*** Entries provided Section Begins ***

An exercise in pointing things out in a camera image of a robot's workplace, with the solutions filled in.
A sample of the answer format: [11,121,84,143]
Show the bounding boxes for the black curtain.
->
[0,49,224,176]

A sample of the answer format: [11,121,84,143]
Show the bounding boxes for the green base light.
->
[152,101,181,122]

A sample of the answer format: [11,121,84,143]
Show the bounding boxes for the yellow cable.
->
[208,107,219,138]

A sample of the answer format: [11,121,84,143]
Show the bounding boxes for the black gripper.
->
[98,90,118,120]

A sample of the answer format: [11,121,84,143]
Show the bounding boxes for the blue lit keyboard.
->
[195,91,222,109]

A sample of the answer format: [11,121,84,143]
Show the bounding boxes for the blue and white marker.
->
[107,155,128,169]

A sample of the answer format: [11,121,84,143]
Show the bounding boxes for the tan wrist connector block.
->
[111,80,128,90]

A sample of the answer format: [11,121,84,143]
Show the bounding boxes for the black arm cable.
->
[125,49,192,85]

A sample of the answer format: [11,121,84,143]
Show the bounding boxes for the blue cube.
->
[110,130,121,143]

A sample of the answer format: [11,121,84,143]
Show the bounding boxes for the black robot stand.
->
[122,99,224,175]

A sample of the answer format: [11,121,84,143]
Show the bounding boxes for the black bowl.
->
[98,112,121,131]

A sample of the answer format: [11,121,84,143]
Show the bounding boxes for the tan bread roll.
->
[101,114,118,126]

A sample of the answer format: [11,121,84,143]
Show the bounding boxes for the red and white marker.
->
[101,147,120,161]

*** Entries provided Section Ends ***
*** Entries provided Section Begins ***

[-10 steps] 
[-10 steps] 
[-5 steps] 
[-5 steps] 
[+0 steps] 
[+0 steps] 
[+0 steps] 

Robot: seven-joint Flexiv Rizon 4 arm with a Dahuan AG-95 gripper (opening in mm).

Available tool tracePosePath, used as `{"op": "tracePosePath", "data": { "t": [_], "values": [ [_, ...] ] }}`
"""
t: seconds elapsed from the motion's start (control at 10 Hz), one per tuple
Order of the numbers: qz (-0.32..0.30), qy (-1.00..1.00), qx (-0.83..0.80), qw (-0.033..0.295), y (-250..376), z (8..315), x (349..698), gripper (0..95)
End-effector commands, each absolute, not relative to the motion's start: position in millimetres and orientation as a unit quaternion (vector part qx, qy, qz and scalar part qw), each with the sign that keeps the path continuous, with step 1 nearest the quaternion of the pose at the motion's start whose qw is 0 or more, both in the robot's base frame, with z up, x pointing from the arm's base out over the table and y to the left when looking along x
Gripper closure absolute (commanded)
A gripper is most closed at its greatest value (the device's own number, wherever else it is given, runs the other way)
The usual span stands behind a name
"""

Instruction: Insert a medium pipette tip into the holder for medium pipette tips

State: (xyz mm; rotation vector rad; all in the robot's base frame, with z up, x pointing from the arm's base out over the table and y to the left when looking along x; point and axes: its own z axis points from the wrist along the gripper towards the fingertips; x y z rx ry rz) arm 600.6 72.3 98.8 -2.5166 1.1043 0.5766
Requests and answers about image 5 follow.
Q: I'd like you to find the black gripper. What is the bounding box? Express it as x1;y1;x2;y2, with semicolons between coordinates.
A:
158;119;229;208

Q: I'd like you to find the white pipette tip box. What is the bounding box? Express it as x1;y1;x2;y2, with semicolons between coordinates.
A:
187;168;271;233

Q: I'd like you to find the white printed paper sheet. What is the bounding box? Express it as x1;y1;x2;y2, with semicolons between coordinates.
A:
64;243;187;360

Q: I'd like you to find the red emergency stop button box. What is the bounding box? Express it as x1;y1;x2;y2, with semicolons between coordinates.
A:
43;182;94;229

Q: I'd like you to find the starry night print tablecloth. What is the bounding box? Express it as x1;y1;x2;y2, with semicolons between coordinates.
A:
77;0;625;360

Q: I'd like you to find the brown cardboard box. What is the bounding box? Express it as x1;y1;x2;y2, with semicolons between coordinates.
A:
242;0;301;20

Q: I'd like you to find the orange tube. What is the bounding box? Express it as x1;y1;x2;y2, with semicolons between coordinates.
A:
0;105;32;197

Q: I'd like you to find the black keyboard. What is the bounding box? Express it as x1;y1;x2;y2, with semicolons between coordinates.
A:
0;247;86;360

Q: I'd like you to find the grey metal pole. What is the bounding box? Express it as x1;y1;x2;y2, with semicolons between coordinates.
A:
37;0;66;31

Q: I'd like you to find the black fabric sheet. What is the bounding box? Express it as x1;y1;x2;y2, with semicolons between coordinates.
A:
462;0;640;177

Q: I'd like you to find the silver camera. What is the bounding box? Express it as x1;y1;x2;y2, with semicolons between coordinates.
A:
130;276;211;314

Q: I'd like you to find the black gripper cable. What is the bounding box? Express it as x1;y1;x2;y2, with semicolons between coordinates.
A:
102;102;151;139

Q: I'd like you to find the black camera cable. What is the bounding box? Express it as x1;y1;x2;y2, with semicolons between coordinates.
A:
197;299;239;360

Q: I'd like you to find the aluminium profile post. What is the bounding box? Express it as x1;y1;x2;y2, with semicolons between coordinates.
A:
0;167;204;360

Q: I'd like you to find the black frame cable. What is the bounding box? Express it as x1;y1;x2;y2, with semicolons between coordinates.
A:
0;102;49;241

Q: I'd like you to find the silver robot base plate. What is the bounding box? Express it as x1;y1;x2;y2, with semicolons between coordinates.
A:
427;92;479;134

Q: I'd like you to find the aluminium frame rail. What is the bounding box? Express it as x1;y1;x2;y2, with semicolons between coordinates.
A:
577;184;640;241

*** Entries provided Section Ends ***

Your objective: Find the lines in the records that contain the word "camera", then copy every one of them.

Exercise answer:
An exercise in pointing things out in a camera image of a robot's workplace, with the solutions filled in.
Q: I'd like you to find the silver camera. What is the bounding box? Express it as x1;y1;x2;y2, with semicolons between coordinates.
Q: I'd like you to find the black camera cable. What is the bounding box? Express it as x1;y1;x2;y2, with semicolons between coordinates.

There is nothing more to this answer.